● EXERCISE GOAL: Where does the string "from" appear in the listing below? Copy every line where it does.

== SUPPLIED ENTRIES ==

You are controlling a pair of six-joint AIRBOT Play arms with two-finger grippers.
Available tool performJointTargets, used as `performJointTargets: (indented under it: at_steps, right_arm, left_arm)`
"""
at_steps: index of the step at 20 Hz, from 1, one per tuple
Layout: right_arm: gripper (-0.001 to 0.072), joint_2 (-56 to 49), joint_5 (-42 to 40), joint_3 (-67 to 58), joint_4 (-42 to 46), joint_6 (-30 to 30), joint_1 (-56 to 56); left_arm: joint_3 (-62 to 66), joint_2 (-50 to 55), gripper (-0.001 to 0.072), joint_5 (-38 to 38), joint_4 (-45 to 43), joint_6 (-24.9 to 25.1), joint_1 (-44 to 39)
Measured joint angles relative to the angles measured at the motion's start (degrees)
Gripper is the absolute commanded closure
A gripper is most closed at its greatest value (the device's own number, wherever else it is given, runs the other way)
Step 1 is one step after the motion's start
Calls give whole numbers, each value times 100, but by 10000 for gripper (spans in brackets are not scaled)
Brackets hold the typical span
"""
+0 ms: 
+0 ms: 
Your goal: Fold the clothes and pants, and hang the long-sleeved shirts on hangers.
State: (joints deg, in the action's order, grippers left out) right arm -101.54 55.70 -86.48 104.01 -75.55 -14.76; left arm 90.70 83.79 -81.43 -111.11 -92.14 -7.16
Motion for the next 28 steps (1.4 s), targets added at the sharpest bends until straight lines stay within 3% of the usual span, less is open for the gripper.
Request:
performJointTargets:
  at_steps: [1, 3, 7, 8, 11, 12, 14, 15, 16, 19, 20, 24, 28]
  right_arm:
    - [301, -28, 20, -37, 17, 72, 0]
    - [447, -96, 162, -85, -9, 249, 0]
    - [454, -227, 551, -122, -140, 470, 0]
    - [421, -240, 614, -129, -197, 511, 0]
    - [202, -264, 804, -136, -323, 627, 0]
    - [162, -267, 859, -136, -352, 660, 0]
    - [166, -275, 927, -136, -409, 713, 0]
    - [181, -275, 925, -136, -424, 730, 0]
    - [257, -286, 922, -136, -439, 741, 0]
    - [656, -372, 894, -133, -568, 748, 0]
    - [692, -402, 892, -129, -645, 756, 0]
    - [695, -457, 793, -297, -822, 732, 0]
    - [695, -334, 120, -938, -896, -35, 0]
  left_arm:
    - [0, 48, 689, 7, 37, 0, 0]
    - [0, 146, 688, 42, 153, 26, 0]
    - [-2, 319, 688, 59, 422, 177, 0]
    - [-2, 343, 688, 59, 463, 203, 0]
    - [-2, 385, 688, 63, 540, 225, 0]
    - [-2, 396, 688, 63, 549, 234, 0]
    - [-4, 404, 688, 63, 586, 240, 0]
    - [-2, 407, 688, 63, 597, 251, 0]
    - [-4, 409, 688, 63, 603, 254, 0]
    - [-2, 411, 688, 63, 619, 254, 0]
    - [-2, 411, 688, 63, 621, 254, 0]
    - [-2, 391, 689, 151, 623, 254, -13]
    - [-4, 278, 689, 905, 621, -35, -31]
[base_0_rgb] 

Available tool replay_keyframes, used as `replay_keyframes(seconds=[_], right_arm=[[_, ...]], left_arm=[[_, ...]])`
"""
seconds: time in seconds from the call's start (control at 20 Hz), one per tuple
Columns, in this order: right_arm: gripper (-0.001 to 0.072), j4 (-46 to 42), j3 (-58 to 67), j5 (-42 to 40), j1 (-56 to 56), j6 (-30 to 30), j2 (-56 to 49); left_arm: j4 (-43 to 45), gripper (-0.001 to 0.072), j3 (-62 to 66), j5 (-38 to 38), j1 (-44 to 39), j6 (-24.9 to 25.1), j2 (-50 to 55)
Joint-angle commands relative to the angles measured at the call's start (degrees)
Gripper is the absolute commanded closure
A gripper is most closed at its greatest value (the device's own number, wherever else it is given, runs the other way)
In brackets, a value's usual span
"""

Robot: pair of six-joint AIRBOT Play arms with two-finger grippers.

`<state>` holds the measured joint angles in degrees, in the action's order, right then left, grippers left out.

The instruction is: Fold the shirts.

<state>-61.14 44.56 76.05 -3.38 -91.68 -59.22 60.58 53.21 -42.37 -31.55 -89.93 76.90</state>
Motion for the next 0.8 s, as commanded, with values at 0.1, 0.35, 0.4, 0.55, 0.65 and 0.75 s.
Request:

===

● TASK RESULT:
at_steps: index of the step at 20 Hz, from 1, one per tuple
seconds: time in seconds from the call's start (control at 20 Hz), one per tuple

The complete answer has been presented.